И всё же, наслушавшись похвал, я не выдержал и однажды себя спросил: «А может, они правы и ты впрямь наделён талантом? Этаким ключиком к людям. Не сами же исправились эти ребята? Верно? Им-то зачем? Они были собой довольны. Вот что, голубчик: разумеется, хорошо, что ты такой скромняга, это тебя, безусловно, украшает, но, если рассудить здраво и по совести, сие чудо, чёртушка Нестор, сотворил ты! — сказал я себе ласково. — А если так, почему бы тебе и вправду не связать своё будущее со школой? Это знак судьбы! Она перевела для тебя стрелки на новый путь: отправляй свой поезд туда, машинист Северов, на станцию Школа! Вон он перед тобой, зелёный огонёк! А что касается науки, ещё неизвестно: получится ли из тебя, Нестор, новый Нестор, твой тёзка, а здесь ты себя уже проявил, и настоящие педагоги, наверное, наперечёт, как и знаменитые учёные».
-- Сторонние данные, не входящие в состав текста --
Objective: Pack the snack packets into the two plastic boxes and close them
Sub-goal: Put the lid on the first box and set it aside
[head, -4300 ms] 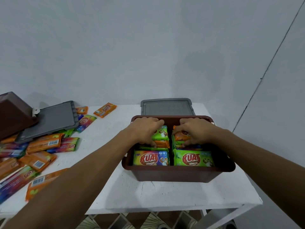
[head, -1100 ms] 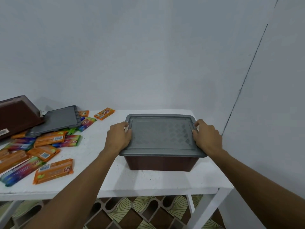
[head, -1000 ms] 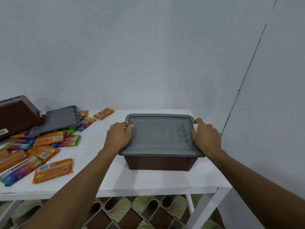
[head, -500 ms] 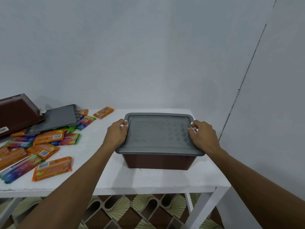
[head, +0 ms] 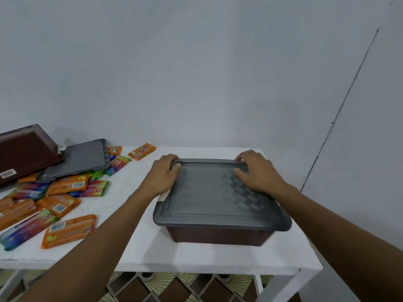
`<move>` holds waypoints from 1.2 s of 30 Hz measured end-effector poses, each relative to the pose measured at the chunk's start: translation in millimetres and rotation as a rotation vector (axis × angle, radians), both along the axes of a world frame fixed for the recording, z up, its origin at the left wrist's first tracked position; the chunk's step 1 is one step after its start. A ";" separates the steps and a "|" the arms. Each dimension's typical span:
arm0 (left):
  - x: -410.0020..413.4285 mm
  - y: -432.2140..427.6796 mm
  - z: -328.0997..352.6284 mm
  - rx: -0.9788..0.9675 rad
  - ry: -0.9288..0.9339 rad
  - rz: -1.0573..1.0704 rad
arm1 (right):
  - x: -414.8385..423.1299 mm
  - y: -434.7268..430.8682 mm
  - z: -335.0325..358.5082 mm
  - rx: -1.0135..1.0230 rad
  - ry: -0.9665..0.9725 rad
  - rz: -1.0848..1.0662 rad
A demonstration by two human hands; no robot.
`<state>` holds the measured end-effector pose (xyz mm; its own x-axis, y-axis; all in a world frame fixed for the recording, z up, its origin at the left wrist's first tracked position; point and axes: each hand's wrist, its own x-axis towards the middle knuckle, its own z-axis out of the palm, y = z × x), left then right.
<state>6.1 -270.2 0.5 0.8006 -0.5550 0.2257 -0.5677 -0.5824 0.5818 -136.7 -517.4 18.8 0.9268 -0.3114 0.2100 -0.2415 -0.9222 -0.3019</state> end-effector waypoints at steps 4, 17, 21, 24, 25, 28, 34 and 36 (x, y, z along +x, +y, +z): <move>34.9 -20.4 10.6 -0.011 0.065 -0.078 | 43.8 -9.4 -1.9 0.078 0.125 0.063; 202.5 -63.6 -18.0 0.090 0.209 -0.168 | 211.9 -40.7 -24.6 0.303 0.318 0.235; 229.8 -70.1 -36.8 0.161 0.271 -0.197 | 249.5 -35.4 -28.3 0.280 0.432 0.299; 238.3 -69.2 -59.0 0.302 0.303 -0.267 | 268.8 -28.1 -34.5 0.254 0.478 0.345; 238.2 -68.0 -66.0 0.340 0.315 -0.282 | 273.5 -25.4 -37.0 0.255 0.483 0.353; 234.0 -65.7 -78.0 0.360 0.307 -0.315 | 281.7 -17.6 -41.2 0.256 0.511 0.366; 229.8 -56.6 -83.3 0.332 0.346 -0.552 | 289.0 -1.8 -42.2 0.213 0.583 0.405; 230.2 -53.5 -85.3 0.331 0.354 -0.603 | 290.5 4.1 -40.7 0.216 0.573 0.416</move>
Практика в школе похожа на стипль-чез, бег со многими препятствиями. Последним из них и самым сложным было родительское собрание — высокий барьер, а за ним коварный ров с водой, с виду холодной и грязной. Я брал его, это препятствие, за день до финиша. Передо мной, за партами своих детей, расселись дяди и тёти, к ним и моим постоянным зрителям — практикантам и куратору — прибавилась директор школы — пришла полюбопытствовать на работу хвалёного вундеркинда. Я поведал мамам и папам о школьных деяниях их чад, уделив время каждому ученику. Когда настала очередь Фёдорова, я поинтересовался: здесь ли его мамаша? «Это я», — придушенно отозвалась маленькая, просто, если не бедно, одетая женщина. Фёдоров был похож на свою мать, только золото её волос изрядно потускнело, в синих глазах застыл страх: она ждала расправы. «Спасибо вам за такого сына», — произнёс я совершенно чистосердечно. «Я их растю одна. Ну что поделаешь, если он такой?» — пожаловалась Фёдорова, стараясь оправдаться. «Ваш сын хорошо учится. Активен на уроках, и я доволен его дисциплиной», — продолжал я, сдержав улыбку. А она гнула своё: «Он совсем не слушает. Весь в покойного отца». Директриса многозначительно покашляла, на что-то намекая. Но мне было некогда разгадывать шарады. «Словом, я вам искренне благодарен!» — закончил я, тоже стоя на своём. «Вы мне?» — наконец-то сообразила Фёдорова под хохот родителей и практикантов. «Вам, вам!» — подтвердил я, смеясь.